If \(\mathop {\mathrm{RipSet}}(o)\) has more than one, equally harmonic optima (with the same violation profile), then these optima uniformly distribute the unit weight among themselves. Still, from the point of view of the learning algorithm and Eq. (9), this special situation corresponds to assigning weight \(1\) to the single most harmonic violation profile, even if shared by more candidates.

An anonymous reviewer remarks that “according to the original definition of winner/loser preferring constraints, most constraints usually end up as even, because the loser and the winner usually do not differ too much. Thus, re-ranking moves around only few constraints, as no update rule re-ranks even constraints. But once individual constraint differences are replaced with their convex combination (9), the number of even constraints may drop drastically, as it is easy for the convex combination to be non-null. Thus, the refinement in Eq. (22) can be interpreted as a strategy to keep the number of even constraints large.”

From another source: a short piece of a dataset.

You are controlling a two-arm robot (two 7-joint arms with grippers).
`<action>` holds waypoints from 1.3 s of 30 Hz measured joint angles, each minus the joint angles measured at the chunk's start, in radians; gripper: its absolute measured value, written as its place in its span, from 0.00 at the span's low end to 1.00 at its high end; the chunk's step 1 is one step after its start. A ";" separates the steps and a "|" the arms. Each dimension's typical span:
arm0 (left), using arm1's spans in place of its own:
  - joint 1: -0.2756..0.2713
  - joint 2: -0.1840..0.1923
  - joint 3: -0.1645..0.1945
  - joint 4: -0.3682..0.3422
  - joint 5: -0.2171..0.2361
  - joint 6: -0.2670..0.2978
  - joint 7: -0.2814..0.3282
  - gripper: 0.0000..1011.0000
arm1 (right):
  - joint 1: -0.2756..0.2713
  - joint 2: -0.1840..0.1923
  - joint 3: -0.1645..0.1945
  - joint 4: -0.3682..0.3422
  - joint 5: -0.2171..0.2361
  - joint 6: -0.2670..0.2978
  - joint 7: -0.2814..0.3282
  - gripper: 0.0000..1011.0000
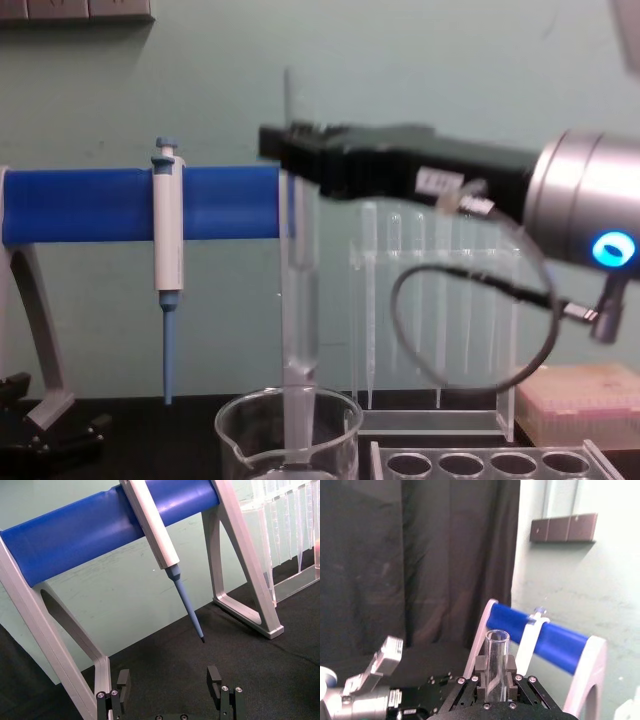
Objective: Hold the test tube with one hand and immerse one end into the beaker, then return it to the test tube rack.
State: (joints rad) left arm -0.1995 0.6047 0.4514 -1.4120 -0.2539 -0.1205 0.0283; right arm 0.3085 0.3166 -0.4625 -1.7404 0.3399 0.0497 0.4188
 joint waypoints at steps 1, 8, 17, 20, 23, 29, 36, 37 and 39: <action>0.000 0.000 0.000 0.000 0.000 0.000 0.000 0.99 | -0.003 0.005 0.006 -0.013 0.003 0.004 -0.003 0.22; 0.000 0.000 0.000 0.000 0.000 0.000 0.000 0.99 | -0.080 0.091 0.091 -0.143 0.030 0.032 -0.048 0.22; 0.000 0.000 0.000 0.000 0.000 0.000 0.000 0.99 | -0.178 0.155 0.154 -0.163 0.040 0.035 -0.068 0.22; 0.000 0.000 0.000 0.000 0.000 0.000 0.000 0.99 | -0.196 0.157 0.159 -0.143 0.043 0.028 -0.069 0.22; 0.000 0.000 0.000 0.000 0.000 0.000 0.000 0.99 | -0.202 0.150 0.157 -0.112 0.044 0.016 -0.068 0.22; 0.000 0.000 0.000 0.000 0.000 0.000 0.000 0.99 | -0.197 0.134 0.146 -0.071 0.041 0.006 -0.064 0.22; 0.000 0.000 0.000 0.000 0.000 0.000 0.000 0.99 | -0.195 0.124 0.135 -0.041 0.027 0.002 -0.062 0.22; 0.000 0.000 0.000 0.000 0.000 0.000 0.000 0.99 | -0.195 0.124 0.134 -0.038 0.025 0.000 -0.060 0.22; 0.000 0.000 0.000 0.000 0.000 0.000 0.000 0.99 | -0.194 0.122 0.129 -0.024 0.017 -0.007 -0.056 0.22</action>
State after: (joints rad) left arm -0.1995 0.6047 0.4514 -1.4120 -0.2539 -0.1205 0.0283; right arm 0.1142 0.4389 -0.3339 -1.7643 0.3572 0.0425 0.3629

Unlike many OT models, the approach to metrical stress discussed in Sect. 5 has bounded constraints, even though the upper bound depends on the number of syllables in the underlying form. Therefore, for each input, there exists a \(q>1\) such that the powers of \(q\) can serve as the weights in a Harmony Grammar (a \(q\)-HG grammar) equivalent to the corresponding OT grammar. In order to compare the two approaches, one also needs to translate the cooling schedule in OT—that is, parameters \(K_\mathrm{max}, K_\mathrm{step}, t_\mathrm{max}, t_{\mathrm{step}}\), etc.—into a traditional cooling schedule; for a possible solution, refer to Biró (2009).

The use of gradient alignment constraints, such as All-Feet-Left/Right, was criticized a decade ago, both from computational and typological perspectives (Eisner 1997; McCarthy 2003; Bíró 2003).

Topdem was called *Minimal GLA* in Boersma (1998), where a correctness proof is also provided. Moreover, the *Error Driven Constraint Demotion Algorithm* (EDCD) of Tesar and Smolensky roughly corresponds to our Alldem and Topdem methods. We did not implement the original EDCD for two reasons: First, it does not use numeric ranks, and therefore its results would not be comparable to the results produced by other approaches. Second, the way EDCD uses strata (“pooling the marks”) raises serious doubts (Boersma 2009). Moreover, according to Boersma (2003), his update rule in combination with RIP is more successful than EDCD in learning metrical stress.

## Acknowledgments

The author is thankful to Jan-Willem van Leussen for the initial discussion triggering the research presented in this article, as well as for ongoing discussion and remarks on earlier versions of the paper. I also wish to express my gratitude to Paul Boersma, Giorgio Magri and an anonymous reviewer for commenting the manuscript.